=== Begin Enclosure ===

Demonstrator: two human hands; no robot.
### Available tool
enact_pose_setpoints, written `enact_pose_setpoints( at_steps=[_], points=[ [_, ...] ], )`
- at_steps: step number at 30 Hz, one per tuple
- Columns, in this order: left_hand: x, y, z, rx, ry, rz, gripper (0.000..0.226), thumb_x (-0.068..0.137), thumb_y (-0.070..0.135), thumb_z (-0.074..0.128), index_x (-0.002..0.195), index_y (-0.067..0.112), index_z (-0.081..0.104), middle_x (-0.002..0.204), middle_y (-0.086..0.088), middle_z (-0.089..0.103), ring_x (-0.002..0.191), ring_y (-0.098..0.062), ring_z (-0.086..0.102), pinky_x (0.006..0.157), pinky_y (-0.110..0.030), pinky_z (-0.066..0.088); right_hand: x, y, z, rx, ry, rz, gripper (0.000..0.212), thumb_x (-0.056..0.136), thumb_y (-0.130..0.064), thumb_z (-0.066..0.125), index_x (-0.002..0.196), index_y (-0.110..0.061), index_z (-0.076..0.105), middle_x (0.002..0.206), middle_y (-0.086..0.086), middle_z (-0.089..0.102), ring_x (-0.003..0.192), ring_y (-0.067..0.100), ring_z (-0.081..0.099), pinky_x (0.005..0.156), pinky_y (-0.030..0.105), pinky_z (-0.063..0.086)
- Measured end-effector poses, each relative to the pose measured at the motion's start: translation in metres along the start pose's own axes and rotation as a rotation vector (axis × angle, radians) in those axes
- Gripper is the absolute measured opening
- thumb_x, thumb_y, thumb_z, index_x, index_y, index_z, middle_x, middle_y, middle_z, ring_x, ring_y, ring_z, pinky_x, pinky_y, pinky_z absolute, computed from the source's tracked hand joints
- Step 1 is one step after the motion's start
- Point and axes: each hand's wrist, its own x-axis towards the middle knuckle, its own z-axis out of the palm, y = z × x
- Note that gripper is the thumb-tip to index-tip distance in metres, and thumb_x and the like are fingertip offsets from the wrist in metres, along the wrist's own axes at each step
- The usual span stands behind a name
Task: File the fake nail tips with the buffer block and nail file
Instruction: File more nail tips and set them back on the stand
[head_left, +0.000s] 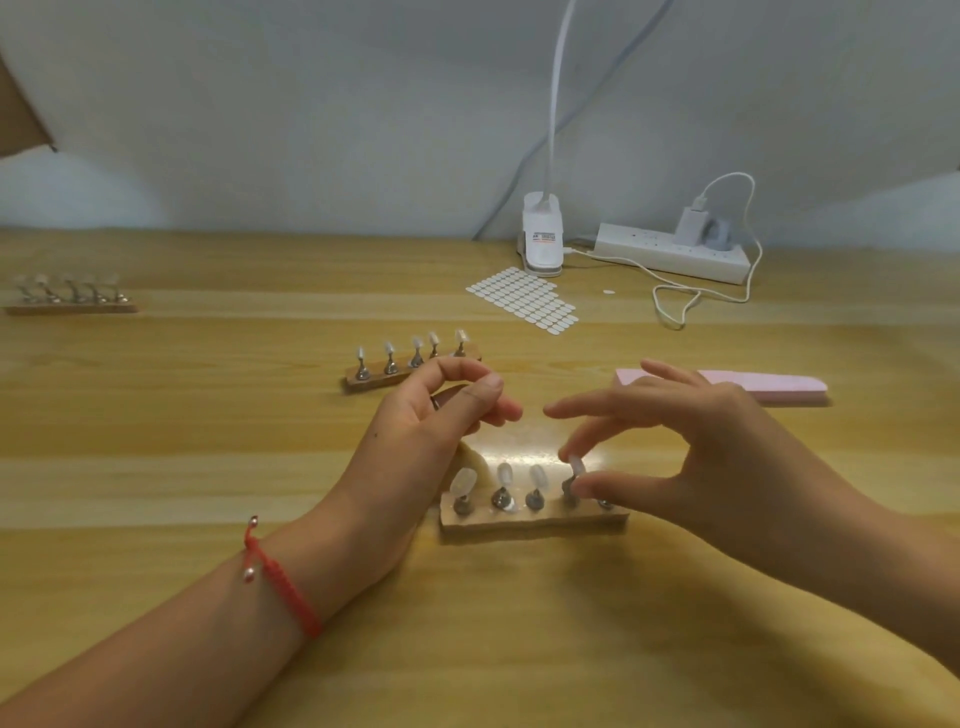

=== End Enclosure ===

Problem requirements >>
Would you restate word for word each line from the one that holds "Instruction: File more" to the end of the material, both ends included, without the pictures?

Written solution >>
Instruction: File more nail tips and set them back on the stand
[head_left, +0.000s] 

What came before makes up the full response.